= Hamasien =

Historical province in Eritrea

Hamasien (Tigrinya: ሓማሴን) was a historical province including and surrounding Asmara, part of modern Eritrea. In 1996 the province was divided and distributed largely to the modern Maekel region, with smaller parts being distributed amongst the Debub, Northern Red Sea, Gash-Barka, and Anseba regions.

Hamasien was located northwest of Akele Guzai and northeast of Seraye. Traditionally being the center of the Eritrean highlands, it is the locality of the city of Asmara (the capital of Eritrea).

==History==
Archaeological evidence shows that Hamasien had been an area of a flourishing pre-historic society known as the Ona Culture that existed since around 800 B.C. with its population density being one of the highest in Sub Saharan Africa.

The earliest surviving appearance of the name "Hamasien" is believed to have been the region ḤMS²M, i.e. ḤMŠ, mentioned in a Sabaic inscription of the Aksumite king Ezana. The region may have been mentioned as early as Puntite times by Ancient Egyptian records as 'MSW (i.e. "Amasu"), a region of Punt.

Local folk etymology traces the name Hamasien to hamat Husayn (Tigrinya: "mother-in-law of Husayn"), suggesting the region's first settlers were led by a Muslim woman. This legend aligns with historical accounts indicating that after the fall of Aksum, particularly from the 10th century onward, parts of Hamasien were controlled by Beja and other Muslim tribes who may have been the first to exploit the region’s gold mines. During the final years of the Zagwe dynasty and the early Solomonic period, Agaw groups fleeing from Lasta settled in Hamasien, including the ancestors of the Bogos (Bilen) in the northern tip of Hamasien.

During the medieval era, the local Tigrinya groups of Hamasien maintained their autonomous leaders who were tributaries to the Ma'ikele Bahr ("middle of the coast"), the governor overseeing the region between the Ethiopian highlands and the Red Sea. By the 15th century, these governors were known as Bahr Negash ("king of the sea"), who controlled northern trade routes. Emperor Zara Yaqob placed two kantiba of Hamasien under the Bahr Negash, whose capital was Debarwa (now a part of Seraye). Occasionally, the Bahr Negash moved his seat to other key locations, such as Addi Baro in Hamasien.

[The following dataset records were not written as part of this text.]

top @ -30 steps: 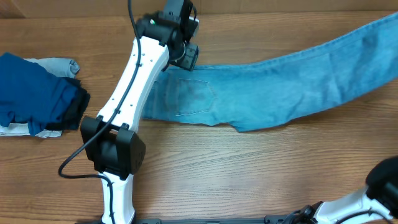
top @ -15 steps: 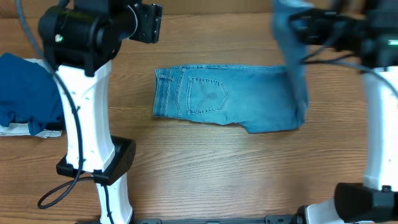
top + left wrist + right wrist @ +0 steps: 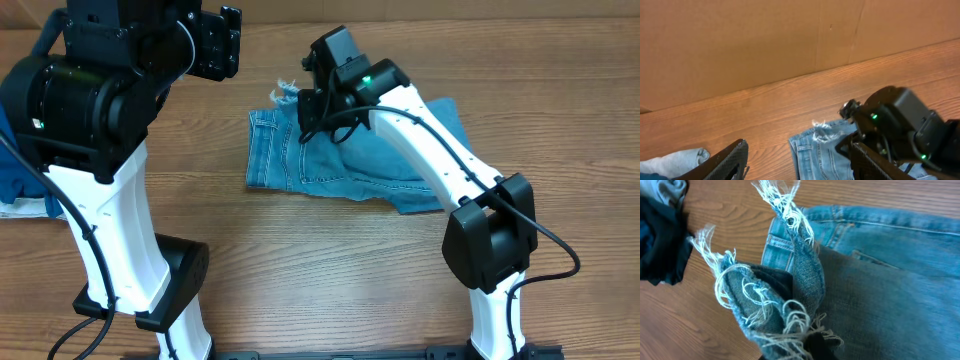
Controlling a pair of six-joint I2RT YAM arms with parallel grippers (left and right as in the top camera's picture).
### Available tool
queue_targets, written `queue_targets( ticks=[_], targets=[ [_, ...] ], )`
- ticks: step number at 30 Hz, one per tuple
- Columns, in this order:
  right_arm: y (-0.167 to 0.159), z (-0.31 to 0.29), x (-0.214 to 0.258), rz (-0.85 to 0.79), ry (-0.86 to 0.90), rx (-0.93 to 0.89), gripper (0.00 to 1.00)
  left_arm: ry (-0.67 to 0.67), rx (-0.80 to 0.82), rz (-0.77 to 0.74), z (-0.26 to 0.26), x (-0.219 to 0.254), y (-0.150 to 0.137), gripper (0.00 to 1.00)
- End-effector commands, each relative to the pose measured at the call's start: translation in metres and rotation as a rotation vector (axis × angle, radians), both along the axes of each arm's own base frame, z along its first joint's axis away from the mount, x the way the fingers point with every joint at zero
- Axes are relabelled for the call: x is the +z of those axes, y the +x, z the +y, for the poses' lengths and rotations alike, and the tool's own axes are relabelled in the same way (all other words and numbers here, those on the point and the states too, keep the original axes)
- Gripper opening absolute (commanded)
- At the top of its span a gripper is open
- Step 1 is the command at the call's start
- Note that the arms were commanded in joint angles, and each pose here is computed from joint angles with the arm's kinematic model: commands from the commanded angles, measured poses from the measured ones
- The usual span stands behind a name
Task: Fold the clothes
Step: 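Release the hems and raise both grippers above the folded jeans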
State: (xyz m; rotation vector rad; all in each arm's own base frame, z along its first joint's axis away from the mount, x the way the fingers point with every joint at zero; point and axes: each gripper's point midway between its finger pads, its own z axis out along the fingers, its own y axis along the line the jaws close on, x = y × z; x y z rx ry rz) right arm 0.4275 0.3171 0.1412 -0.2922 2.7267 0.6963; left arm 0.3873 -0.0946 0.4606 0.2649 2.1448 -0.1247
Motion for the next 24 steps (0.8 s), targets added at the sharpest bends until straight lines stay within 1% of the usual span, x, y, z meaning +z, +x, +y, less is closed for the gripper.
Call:
queue_targets(
  ticks=[1, 6, 7, 8, 9, 11, 14, 15, 16, 18, 20, 21, 23, 24],
  targets=[
    [-0.009, 0.017, -0.005, -0.012, -0.012, 0.022, 0.04, -0.005, -0.019, -0.035, -0.002, 0.011, -0.008, 0.68],
    [-0.013, 0.028, -0.018, 0.003, -0.031, -0.004, 0.04, -0.02, -0.03, -0.034, -0.005, 0.012, -0.009, 0.68],
    [-0.013, 0.028, -0.019, 0.004, -0.032, -0.003, 0.14, -0.023, -0.034, -0.034, -0.005, 0.012, -0.009, 0.68],
    [-0.013, 0.028, -0.019, 0.004, -0.033, -0.003, 0.32, -0.022, -0.033, -0.032, -0.005, 0.011, -0.009, 0.68],
    [-0.013, 0.028, -0.019, -0.001, -0.035, -0.001, 0.39, -0.022, -0.033, -0.032, -0.005, 0.011, -0.009, 0.68],
    [-0.009, 0.023, -0.017, -0.006, -0.034, -0.008, 0.43, -0.022, -0.033, -0.03, -0.005, 0.011, -0.009, 0.68],
    [0.007, 0.006, 0.004, -0.076, -0.022, 0.002, 0.45, -0.016, -0.032, -0.013, -0.005, 0.007, -0.01, 0.69],
    [0.014, -0.004, 0.013, -0.091, -0.013, -0.023, 0.45, -0.013, -0.032, -0.002, -0.005, 0.004, -0.01, 0.69],
    [0.022, -0.02, 0.022, -0.099, -0.008, -0.056, 0.48, -0.01, -0.032, 0.012, -0.005, 0.001, -0.009, 0.69],
    [0.029, -0.056, 0.028, -0.065, -0.015, -0.12, 0.5, 0.0, -0.032, 0.059, -0.006, -0.012, -0.004, 0.69],
    [0.018, -0.086, 0.021, 0.055, -0.002, -0.133, 0.52, 0.016, -0.036, 0.143, -0.009, -0.035, 0.003, 0.69],
    [0.008, -0.096, 0.017, 0.102, -0.002, -0.09, 0.55, 0.018, -0.053, 0.217, -0.014, -0.055, 0.006, 0.68],
    [-0.005, -0.105, 0.011, 0.14, -0.051, -0.066, 0.56, 0.02, -0.074, 0.325, -0.02, -0.085, 0.008, 0.69],
    [-0.007, -0.112, 0.008, 0.152, -0.084, -0.081, 0.55, 0.042, -0.071, 0.42, -0.02, -0.112, 0.009, 0.69]
  ],
)
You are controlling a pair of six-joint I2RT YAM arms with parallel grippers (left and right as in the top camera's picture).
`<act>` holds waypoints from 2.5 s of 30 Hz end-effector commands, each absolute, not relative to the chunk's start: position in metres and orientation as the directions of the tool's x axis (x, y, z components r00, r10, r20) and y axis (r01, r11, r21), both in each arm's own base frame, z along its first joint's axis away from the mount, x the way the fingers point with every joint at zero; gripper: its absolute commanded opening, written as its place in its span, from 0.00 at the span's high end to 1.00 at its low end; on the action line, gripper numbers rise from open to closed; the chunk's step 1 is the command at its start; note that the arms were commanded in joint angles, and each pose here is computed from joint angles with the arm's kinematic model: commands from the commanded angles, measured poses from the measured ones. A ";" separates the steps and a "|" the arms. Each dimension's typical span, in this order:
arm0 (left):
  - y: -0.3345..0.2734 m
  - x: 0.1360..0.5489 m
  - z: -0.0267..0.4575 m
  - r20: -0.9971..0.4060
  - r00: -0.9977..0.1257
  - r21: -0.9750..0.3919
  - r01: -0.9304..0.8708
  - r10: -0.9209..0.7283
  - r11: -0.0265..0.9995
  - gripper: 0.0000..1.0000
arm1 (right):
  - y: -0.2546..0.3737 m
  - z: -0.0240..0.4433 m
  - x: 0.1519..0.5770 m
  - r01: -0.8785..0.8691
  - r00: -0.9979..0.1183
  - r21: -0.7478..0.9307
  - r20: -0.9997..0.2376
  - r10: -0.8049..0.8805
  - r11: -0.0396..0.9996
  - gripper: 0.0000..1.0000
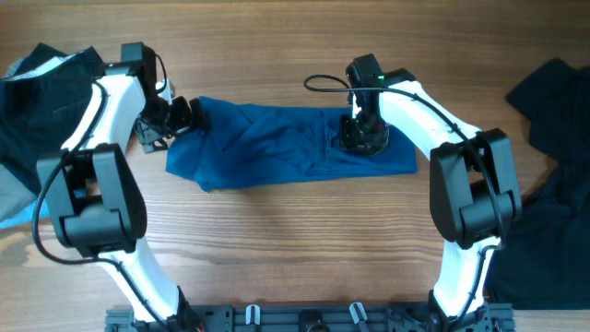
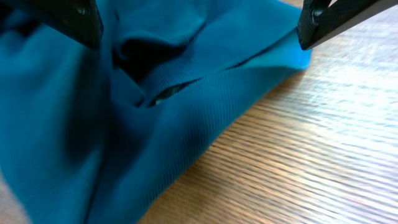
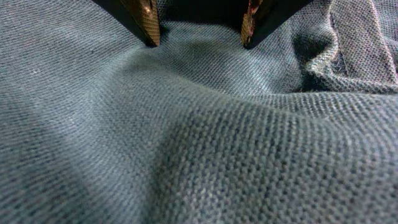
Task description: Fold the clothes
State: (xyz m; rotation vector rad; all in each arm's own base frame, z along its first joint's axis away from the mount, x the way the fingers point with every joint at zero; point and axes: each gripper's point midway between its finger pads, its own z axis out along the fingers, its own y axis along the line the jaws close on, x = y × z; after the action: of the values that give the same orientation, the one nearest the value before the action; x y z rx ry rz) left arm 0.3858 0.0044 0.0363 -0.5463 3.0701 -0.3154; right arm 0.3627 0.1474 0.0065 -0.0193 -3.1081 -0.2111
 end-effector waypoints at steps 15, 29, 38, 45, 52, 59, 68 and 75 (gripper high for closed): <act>-0.031 0.372 -0.010 0.184 -0.960 -0.375 -0.267 -0.211 0.888 0.08 | 0.145 -0.007 0.357 0.020 -0.998 0.117 0.059 0.013 0.993 0.52; -0.067 0.372 -0.011 0.173 -0.977 -0.402 -0.189 -0.128 0.896 0.70 | 0.144 -0.007 0.354 0.021 -0.997 0.112 0.072 0.013 0.993 0.52; -0.066 0.374 -0.011 0.169 -0.977 -0.402 -0.191 -0.133 0.895 0.96 | 0.143 -0.007 0.351 0.023 -0.997 0.109 0.081 0.014 0.994 0.52; -0.014 0.385 0.016 0.119 -0.948 -0.279 -0.317 -0.295 0.907 0.96 | 0.137 0.022 0.356 0.030 -0.999 0.113 0.046 0.025 0.993 0.61; 0.059 0.391 0.087 -0.041 -0.913 -0.149 -0.395 -0.405 0.906 0.96 | 0.104 0.097 0.389 0.067 -0.981 0.174 -0.170 0.097 0.983 0.50; 0.071 0.392 0.135 -0.073 -0.908 -0.095 -0.406 -0.413 0.909 0.96 | 0.051 0.096 0.383 0.150 -0.977 0.133 -0.134 0.168 0.980 0.49; -0.048 0.418 0.190 -0.153 -0.944 -0.222 -0.254 -0.291 0.941 0.96 | 0.008 0.088 0.374 0.220 -0.969 0.096 -0.098 0.229 0.971 0.46; -0.157 0.411 0.194 -0.197 -0.967 -0.268 -0.103 -0.159 0.958 0.96 | 0.004 0.088 0.373 0.201 -0.973 0.093 -0.095 0.210 0.975 0.45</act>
State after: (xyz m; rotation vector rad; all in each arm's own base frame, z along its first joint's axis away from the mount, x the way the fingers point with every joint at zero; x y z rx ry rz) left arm 0.4149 -0.1073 0.1757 -0.2083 2.9471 -0.2736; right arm 0.3764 0.0072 0.0910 -0.3918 -3.2284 -0.1678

In the mid-16th century, Hamasien faced threats from Ahmad ibn Ibrahim al-Ghazi (Ahmad Gragn), whose forces killed the local séyyum. After imam's fall, the Ottomans occupied the coast, and the Bahr Negus Yeshaq allied with them, placing Hamasien under Ottoman control from the 1560s to 1576. Emperor Sarsa Dengel later reclaimed the region, dividing power among several governors. By the 17th century, the Deki Teshim dynasty of Hamasien, which had developed very close ties to Emperor Fasilides in Gondar, was able to gain autonomy under Hab Sellus ruling from Tsazega. The customary laws of the Deki Teshim were unified into the Heggi Hab Sellus code. The dynasty's governors, descended from Hab Sellus, eventually split into competing branches: Enda Tsazega and Enda Hazega.

The 1870s brought devastation to Hamasien, with warfare and causing widespread depopulation. In October 1875, Khedivate of Egypt annexed the region, aiming to create a buffer zone against Emperor Yohannes IV. However, Egyptian forces were swiftly defeated at the Battle of Gundet, forcing their retreat. In the aftermath, Yohannes IV appointed Ras Woldemichael Solomon of Hazega as governor of Hamasien, including Bogos. Yet, Woldemichael soon submitted to Egyptian authority. In 1876, Yohannes reappointed Dejazmatch Hailu Teweldemedhin of Tsazega as governor with the title séyyumä hamasen, but he was killed by Egyptian-backed Woldemichael.

In 1878, Woldemichael defeated and killed another imperial governor, the Tigrayan Ras Baryau Gebretsadiq, during the Battle of Biet Mekae, near the present-day village of Haz Haz (meaning "catch catch," referring to the battle). Following this victory, Emperor Yohannes IV appointed Ras Alula as governor. Ras Alula established a new central government, first setting up his military camp in Asmara. Through regular military raids, he expanded imperial control over the Mereb Melash, solidifying authority from Hamasien to Bogos.

Following the death of Emperor Yohannes at the Battle of Gallabat, Hamasien was occupied by the Italians, who incorporated it into their colony of Eritrea and the former military camp of Alula, Asmara, the capital of the colony, a status it retains today as the capital of the sovereign country of Eritrea.